Of the lines listed below, return exactly those that run from the line containing "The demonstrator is" through the line containing "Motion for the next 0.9", both included.
☆ ☆ ☆ ☆ ☆ ☆ ☆
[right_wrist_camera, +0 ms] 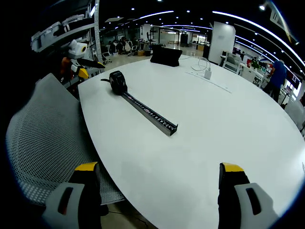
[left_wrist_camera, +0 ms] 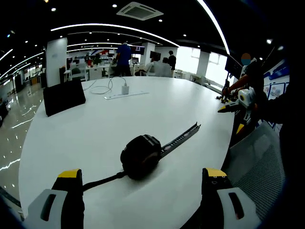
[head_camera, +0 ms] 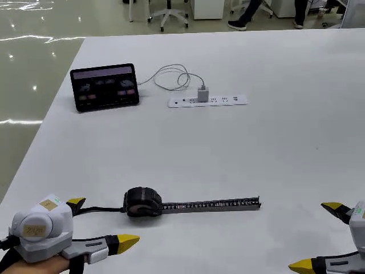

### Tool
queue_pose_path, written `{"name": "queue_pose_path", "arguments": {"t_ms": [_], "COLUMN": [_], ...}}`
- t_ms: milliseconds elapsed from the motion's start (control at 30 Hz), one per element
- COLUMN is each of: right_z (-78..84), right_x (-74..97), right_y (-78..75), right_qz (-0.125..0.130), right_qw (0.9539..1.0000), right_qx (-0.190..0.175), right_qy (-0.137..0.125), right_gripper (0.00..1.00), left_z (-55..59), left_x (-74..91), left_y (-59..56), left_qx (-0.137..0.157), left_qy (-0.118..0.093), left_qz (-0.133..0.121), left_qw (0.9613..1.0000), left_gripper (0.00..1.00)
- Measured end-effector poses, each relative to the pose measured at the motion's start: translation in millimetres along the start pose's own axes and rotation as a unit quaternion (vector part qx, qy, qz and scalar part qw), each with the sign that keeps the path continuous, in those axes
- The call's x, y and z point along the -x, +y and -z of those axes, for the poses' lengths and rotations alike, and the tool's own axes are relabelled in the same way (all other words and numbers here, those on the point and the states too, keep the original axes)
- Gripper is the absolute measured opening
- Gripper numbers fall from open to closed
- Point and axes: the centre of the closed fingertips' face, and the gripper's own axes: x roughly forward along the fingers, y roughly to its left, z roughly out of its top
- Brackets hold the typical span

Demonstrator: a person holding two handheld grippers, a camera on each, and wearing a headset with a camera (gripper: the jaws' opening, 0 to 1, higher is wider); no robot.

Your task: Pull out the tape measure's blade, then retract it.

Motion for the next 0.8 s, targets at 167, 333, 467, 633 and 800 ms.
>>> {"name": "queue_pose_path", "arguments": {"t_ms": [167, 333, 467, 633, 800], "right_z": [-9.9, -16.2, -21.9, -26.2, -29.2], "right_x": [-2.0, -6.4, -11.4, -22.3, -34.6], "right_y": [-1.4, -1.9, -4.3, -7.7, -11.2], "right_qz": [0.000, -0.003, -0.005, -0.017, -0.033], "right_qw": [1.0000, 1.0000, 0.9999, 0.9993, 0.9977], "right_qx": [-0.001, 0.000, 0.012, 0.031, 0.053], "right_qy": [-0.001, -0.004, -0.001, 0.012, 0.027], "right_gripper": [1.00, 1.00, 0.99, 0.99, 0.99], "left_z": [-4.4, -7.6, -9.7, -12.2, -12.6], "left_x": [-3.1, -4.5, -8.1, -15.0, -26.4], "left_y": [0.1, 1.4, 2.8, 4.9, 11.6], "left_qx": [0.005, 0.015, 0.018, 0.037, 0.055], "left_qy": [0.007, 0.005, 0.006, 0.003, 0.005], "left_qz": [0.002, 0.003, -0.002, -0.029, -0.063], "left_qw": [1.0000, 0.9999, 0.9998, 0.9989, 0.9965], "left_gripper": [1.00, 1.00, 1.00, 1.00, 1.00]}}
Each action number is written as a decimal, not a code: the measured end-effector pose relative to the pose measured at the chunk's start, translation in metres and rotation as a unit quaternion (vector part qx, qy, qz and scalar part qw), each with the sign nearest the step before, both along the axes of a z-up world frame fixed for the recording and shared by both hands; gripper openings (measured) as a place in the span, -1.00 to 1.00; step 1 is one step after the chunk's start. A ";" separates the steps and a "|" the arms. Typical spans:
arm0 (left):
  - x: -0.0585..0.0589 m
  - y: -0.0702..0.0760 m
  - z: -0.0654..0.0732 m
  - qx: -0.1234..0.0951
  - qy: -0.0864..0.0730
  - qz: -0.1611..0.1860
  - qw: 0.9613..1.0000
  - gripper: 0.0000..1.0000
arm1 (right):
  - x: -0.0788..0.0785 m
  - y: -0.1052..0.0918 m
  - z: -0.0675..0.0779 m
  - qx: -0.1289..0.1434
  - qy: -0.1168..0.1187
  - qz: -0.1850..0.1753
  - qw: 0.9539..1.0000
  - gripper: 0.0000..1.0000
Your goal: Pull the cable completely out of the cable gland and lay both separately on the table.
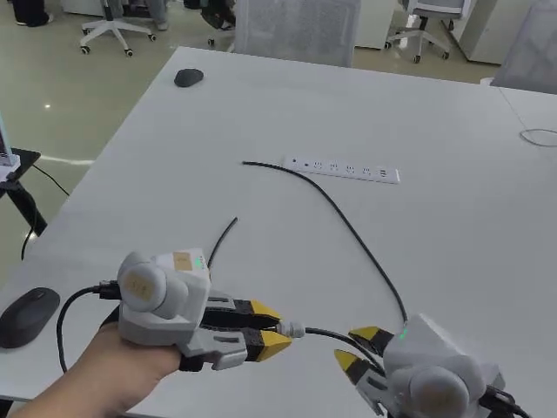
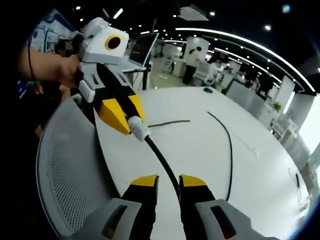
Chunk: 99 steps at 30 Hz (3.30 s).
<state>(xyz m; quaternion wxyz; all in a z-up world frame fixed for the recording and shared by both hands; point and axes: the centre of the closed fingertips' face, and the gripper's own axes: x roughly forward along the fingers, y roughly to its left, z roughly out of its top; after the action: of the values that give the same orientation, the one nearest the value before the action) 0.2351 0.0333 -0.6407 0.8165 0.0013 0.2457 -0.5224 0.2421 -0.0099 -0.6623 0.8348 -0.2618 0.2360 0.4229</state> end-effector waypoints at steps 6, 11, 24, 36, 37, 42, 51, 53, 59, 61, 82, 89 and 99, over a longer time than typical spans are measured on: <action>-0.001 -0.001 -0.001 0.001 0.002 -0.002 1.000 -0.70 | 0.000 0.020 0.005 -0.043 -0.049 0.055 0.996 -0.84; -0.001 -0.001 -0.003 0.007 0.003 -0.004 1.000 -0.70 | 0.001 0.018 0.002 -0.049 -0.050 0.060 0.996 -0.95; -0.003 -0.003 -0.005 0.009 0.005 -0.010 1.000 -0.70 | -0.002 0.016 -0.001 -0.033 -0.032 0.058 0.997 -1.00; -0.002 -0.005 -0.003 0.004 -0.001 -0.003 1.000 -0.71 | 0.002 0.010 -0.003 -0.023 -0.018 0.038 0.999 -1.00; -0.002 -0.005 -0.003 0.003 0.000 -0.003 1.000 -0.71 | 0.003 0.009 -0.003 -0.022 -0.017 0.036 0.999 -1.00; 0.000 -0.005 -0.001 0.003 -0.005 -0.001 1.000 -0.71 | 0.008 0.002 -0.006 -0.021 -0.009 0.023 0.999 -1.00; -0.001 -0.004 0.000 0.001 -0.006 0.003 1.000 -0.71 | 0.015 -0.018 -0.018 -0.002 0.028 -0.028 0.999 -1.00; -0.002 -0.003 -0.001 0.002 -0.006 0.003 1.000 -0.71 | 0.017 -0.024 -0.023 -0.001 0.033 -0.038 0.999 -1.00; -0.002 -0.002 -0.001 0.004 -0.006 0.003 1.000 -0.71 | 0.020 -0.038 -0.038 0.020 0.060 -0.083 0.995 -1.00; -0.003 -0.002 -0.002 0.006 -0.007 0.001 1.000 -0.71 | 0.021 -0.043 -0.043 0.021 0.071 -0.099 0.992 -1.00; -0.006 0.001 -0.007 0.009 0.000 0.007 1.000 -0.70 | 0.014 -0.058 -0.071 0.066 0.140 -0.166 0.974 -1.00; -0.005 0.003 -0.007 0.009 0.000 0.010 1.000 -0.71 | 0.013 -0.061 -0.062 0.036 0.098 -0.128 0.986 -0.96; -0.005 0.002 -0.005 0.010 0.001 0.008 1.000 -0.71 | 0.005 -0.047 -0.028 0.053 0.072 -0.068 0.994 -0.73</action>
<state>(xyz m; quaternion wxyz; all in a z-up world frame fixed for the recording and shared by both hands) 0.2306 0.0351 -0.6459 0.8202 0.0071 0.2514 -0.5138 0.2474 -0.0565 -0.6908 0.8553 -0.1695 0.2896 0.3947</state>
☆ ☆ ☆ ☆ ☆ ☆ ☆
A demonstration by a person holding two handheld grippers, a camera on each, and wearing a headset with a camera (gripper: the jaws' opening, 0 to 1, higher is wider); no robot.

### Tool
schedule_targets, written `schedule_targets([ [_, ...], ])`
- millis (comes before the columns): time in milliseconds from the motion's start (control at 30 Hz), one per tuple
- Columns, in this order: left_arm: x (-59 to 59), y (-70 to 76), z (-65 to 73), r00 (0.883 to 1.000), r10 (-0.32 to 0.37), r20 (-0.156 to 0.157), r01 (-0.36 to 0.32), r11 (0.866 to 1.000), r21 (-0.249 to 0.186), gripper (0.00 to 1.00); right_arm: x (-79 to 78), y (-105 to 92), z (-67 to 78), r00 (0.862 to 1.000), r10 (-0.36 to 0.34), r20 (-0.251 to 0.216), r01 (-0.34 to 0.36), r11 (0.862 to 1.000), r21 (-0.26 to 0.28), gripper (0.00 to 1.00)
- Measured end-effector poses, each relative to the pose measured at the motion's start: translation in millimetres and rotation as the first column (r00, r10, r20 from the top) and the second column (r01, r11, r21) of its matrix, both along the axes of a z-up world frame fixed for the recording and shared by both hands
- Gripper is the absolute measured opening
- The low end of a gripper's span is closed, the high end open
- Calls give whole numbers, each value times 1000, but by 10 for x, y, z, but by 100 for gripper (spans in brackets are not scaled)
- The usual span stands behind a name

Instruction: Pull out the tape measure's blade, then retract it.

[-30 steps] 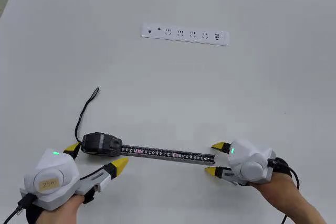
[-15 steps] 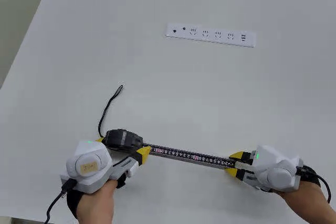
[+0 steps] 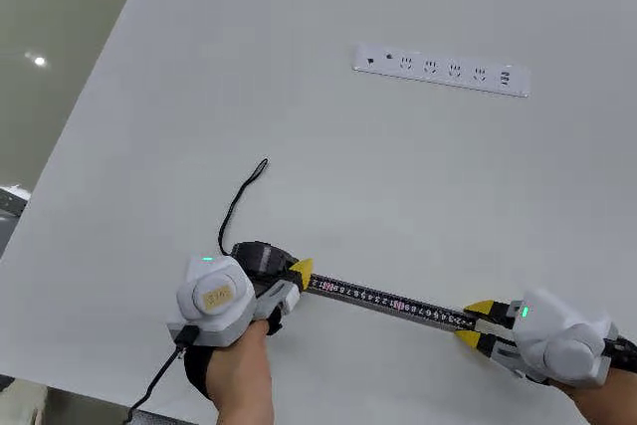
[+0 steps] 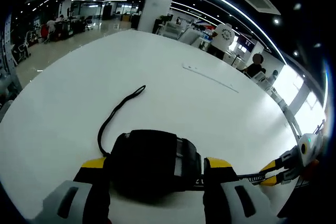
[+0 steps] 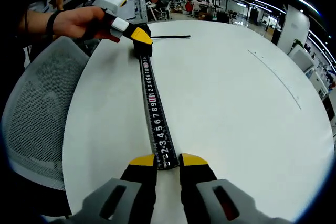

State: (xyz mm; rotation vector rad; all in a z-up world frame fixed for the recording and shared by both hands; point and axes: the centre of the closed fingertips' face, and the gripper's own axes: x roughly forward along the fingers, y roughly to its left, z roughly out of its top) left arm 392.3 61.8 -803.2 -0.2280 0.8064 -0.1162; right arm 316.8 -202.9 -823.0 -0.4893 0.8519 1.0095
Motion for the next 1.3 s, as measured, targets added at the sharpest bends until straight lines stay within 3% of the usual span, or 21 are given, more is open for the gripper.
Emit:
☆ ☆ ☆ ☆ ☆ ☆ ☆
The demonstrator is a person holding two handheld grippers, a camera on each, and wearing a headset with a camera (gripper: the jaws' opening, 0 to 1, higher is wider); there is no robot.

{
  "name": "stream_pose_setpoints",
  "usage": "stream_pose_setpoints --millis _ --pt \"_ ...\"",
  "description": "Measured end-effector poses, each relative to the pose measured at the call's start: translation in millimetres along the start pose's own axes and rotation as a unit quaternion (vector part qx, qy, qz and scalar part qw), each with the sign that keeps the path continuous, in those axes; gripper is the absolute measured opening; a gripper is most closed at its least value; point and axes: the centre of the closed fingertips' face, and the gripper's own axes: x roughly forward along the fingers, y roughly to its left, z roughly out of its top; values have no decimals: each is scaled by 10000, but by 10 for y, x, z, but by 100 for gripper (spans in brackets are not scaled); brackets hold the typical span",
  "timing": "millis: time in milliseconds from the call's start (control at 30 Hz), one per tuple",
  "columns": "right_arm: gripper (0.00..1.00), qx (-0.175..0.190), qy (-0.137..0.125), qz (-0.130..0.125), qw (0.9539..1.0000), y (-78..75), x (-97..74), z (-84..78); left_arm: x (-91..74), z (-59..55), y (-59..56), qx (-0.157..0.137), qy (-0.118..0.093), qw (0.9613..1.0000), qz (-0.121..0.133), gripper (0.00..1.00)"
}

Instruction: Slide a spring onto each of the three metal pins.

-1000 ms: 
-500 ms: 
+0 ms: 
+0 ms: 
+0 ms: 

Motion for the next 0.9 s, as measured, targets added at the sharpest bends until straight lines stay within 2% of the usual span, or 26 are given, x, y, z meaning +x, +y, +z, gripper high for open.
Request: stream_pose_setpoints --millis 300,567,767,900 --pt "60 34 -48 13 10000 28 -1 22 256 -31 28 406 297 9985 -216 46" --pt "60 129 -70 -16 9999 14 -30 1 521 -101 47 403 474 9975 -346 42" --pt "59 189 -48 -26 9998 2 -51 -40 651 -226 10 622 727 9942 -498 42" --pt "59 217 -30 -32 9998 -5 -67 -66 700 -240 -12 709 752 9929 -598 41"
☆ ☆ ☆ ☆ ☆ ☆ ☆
== Task response ==
The demonstrator is a person holding two handheld grippers, a camera on each, and wearing a headset with a camera (gripper: the jaws' opening, 0 to 1, higher is wider); there is no robot.

{
  "name": "stream_pose_setpoints",
  "usage": "stream_pose_setpoints --millis _ --pt \"_ ...\"",
  "description": "Measured end-effector poses, each relative to the pose measured at the call's start: translation in millimetres along the start pose's own axes and rotation as a unit quaternion (vector part qx, qy, qz and scalar part qw), each with the sign that keeps the path continuous, in those axes; gripper is the absolute measured opening; a gripper is most closed at its least value; point and axes: the centre of the closed fingertips' face, and the gripper's own axes: x roughly forward along the fingers, y roughly to its left, z roughly out of its top; values have no decimals: each is scaled by 10000, but by 10 for y, x, z, but by 100 for gripper (spans in brackets are not scaled); brackets hold the typical span",
  "timing": "millis: time in milliseconds from the call's start (control at 30 Hz), one per tuple",
  "columns": "right_arm: gripper (0.00..1.00), qx (-0.175..0.190), qy (-0.137..0.125), qz (-0.130..0.125), qw (0.9539..1.0000), y (-78..75), x (-97..74), z (-84..78); left_arm: x (-91..74), z (-59..55), y (-59..56), qx (-0.157..0.137), qy (-0.118..0.093), qw (0.9613..1.0000), qz (-0.121..0.133), gripper (0.00..1.00)"
}

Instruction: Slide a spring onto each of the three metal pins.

-1000 ms: 
-500 ms: 
+0 ms: 
+0 ms: 
+0 ms: 

Motion for the next 0.9 s, as measured, targets added at the sharpest bends until straight lines stay within 2% of the usual span, or 26 are given, x, y, z meaning +x, +y, +z, gripper high for open.

That finishes the exercise, with nothing more to add.